Simplicity is the operative word, and those who make the music and those who enjoy it are allowed to create their own atmosphere. There are no stage histrionics or smoke except for that from cigarettes and a cigar (the year is 1958) or dazzling light extravaganzas, no posturing, the only notable stage move being the trademark Groucho duckwalk of a Chuck Berry to whose Festival inclusion Wein had objected. There are slight buckteeth or missing molars, dewlaps and a roll of neck fat, but none of the every-pore ultra-close-ups in vogue nowadays. Nothing is here to distract from the music, not even clothing, informal elegance: only a few strands of pearls, universal lipstick, dresses topped with wide-brim hats, suits or sports jackets (yes, Monk’s is plaid and Gerry Mulligan’s red) with ties (Berry’s string Western), a cummerbund and men’s pocket handkerchiefs (and one in Mahalia Jackson’s hand and, of course, one in Satchmo’s). And, pre-Michael Jackson or Madonna-kink, stylish women’s gloves.
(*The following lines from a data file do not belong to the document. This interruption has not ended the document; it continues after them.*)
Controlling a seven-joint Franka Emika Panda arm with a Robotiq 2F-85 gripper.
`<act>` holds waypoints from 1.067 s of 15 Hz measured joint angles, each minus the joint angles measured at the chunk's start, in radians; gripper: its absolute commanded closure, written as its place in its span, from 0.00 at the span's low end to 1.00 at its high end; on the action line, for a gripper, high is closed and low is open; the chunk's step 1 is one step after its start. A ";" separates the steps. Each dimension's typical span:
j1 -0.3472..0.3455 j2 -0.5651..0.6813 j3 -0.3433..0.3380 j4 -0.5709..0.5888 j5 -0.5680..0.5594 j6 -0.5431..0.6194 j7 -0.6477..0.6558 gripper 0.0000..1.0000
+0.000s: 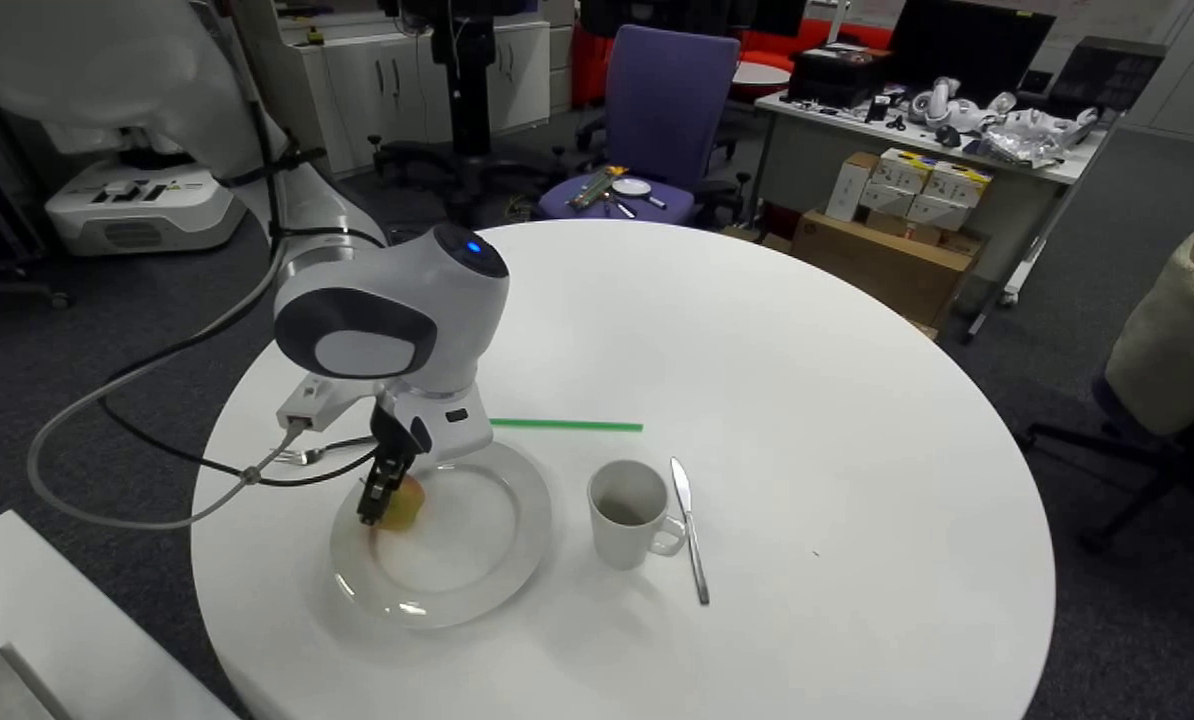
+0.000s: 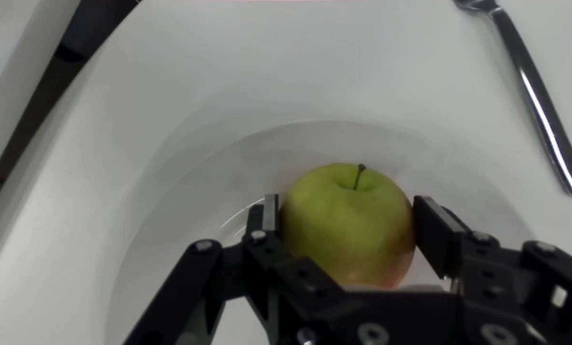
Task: Put the objects on the table on the plate
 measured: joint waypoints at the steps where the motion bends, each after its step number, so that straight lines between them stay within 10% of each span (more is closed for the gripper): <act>1: -0.004 0.005 0.001 0.006 0.034 -0.003 -0.036 0.52; 16: -0.145 0.132 -0.009 0.156 0.415 -0.322 -0.457 0.52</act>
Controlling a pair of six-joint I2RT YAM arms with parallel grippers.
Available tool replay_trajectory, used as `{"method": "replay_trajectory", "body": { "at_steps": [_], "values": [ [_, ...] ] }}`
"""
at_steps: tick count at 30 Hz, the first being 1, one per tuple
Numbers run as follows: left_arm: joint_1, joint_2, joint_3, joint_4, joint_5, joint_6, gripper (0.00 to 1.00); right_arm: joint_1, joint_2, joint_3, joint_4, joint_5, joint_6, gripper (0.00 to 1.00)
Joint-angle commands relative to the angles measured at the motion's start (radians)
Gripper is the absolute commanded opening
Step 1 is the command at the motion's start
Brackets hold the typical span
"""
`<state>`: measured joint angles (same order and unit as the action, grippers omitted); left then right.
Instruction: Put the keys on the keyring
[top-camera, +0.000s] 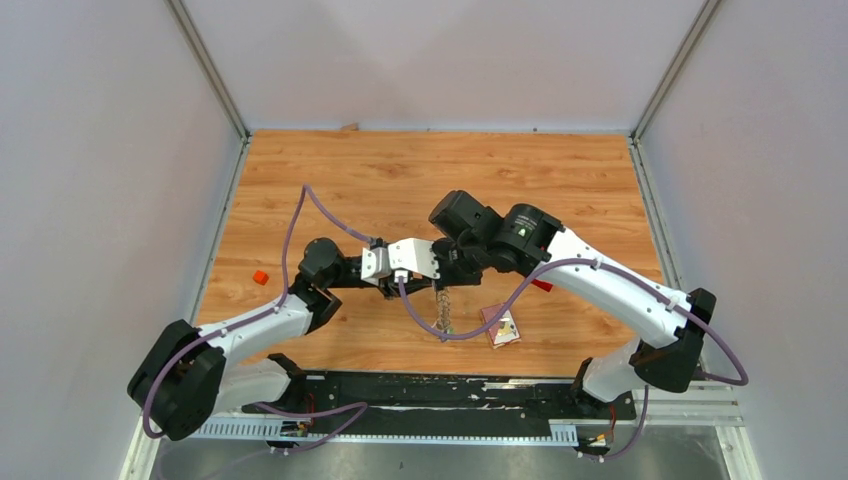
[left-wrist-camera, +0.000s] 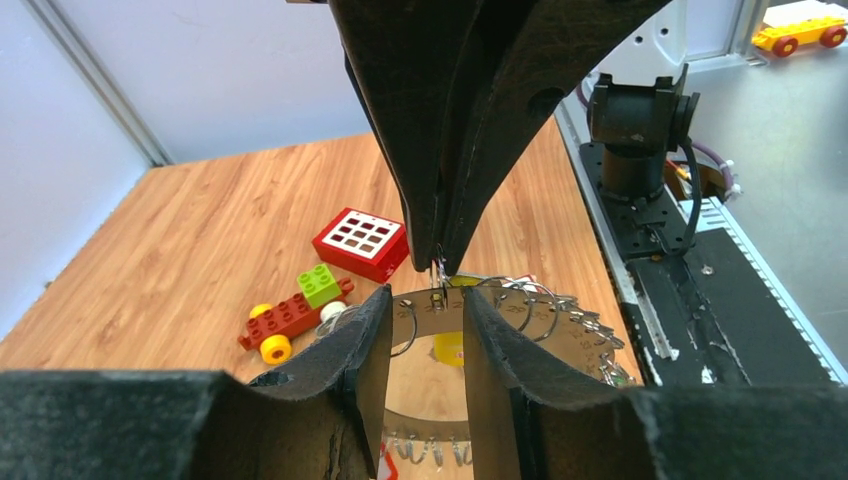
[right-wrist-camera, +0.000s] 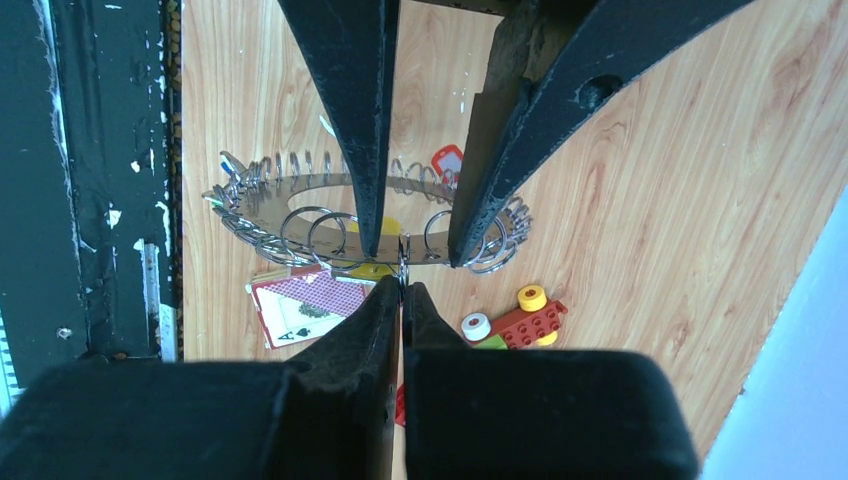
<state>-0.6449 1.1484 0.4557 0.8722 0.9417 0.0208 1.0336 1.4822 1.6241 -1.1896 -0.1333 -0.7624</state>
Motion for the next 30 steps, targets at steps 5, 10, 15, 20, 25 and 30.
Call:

The music is the focus, and how good it is! From the unidentified Dixieland band that opens the film in an antique car and, dead beat, closes it, to Sonny Stitt, George Shearing, Big Maybelle (blues to balance Mahalia’s closing gospel), Chico Hamilton, Jack Teagarden, Danny Barcelona, Max Roach and others, all what today would term “awesome.” Among personal favorites are a Dinah Washington so in voice and so happy that she joins in impromptu on the xylophone; and Anita O’Day, hobbled on the wood-plank stairs by her dress, starting “Sweet Georgia Brown” downtempo and later scatting with her instrumentalists, “really extraordinary. It gave her career a big boost.”
Selected in 2001 by the Librarian of Congress for the National Film Registry of “culturally, historically, or aesthetically significant” works, Jazz on a Summer’s Day is frequently cited as the template for Monterrey Pop and Oscar-winning Woodstock, to which should be added the more intimate Roy Orbison & Friends: A Black and White Night. Almost alone in its jazz emphasis, impressive in its fusion of performers and ambience, Bert Stern’s one film compels in capturing musical spirit before gatherings of the tribe became commercial orchestrated total-package mega-spectacles. There was once a time that music soothed, not riled, the savage breast.